• **TASK PROMPT**
Please find the lines in the following records that hold "left", and copy them.

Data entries
..............................

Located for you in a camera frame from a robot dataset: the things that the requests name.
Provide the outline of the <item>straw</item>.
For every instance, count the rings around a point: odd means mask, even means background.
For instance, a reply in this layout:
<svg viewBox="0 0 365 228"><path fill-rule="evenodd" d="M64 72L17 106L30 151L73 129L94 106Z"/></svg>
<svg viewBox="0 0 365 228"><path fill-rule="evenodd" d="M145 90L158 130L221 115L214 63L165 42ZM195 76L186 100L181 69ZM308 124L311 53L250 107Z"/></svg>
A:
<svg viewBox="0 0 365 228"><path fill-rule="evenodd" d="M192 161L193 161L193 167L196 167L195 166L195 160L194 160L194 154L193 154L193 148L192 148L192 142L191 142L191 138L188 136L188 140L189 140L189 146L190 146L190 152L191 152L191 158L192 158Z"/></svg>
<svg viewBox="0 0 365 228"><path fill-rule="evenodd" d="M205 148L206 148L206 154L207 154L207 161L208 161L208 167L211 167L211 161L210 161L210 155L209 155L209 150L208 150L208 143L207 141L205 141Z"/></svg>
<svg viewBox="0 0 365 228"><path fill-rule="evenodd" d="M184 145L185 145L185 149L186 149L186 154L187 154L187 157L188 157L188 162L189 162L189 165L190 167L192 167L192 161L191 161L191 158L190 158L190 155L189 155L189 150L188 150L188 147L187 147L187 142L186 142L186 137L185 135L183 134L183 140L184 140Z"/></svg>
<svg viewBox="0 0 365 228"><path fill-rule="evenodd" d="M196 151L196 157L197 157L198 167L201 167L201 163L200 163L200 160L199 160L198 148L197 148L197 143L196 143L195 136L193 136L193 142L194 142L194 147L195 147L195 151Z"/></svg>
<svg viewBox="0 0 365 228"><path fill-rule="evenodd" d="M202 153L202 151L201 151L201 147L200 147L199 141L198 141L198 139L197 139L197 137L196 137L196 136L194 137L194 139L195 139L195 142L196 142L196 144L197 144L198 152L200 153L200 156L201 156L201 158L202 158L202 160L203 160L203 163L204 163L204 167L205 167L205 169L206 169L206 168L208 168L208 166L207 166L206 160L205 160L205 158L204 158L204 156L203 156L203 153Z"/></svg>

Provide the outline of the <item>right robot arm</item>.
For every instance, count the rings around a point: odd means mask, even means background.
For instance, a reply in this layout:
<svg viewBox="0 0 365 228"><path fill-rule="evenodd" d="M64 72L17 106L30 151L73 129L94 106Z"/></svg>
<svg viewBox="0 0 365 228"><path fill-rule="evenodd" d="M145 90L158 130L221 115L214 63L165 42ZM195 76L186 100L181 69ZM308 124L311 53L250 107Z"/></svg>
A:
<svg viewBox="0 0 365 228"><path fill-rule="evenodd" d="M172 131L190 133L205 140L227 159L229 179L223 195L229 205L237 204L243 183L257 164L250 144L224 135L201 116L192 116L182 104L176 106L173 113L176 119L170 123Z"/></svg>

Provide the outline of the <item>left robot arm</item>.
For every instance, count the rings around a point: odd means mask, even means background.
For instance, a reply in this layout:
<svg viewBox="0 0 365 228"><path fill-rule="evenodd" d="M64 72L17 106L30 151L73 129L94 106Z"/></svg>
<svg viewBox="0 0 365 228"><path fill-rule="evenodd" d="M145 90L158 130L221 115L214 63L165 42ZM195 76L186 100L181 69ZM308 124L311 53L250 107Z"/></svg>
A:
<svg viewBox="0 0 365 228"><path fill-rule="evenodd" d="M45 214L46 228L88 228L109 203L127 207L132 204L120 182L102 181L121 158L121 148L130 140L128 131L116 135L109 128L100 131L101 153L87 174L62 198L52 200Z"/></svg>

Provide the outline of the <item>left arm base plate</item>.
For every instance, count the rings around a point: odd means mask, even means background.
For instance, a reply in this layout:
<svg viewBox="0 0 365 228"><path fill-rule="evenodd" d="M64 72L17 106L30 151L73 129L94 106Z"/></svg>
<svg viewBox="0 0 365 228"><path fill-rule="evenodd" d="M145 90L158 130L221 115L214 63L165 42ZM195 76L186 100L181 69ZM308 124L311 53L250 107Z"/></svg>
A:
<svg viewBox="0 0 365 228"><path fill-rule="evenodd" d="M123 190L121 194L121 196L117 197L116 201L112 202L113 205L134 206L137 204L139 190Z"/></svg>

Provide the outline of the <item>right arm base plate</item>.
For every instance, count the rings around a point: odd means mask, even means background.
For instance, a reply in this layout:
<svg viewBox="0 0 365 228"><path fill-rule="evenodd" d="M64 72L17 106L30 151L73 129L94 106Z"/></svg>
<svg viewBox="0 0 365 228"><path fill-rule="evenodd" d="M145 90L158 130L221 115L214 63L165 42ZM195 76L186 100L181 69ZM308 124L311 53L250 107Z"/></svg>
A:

..............................

• **ANSWER**
Provide the outline of the <item>left robot arm</item>.
Provide the outline of the <item>left arm base plate</item>.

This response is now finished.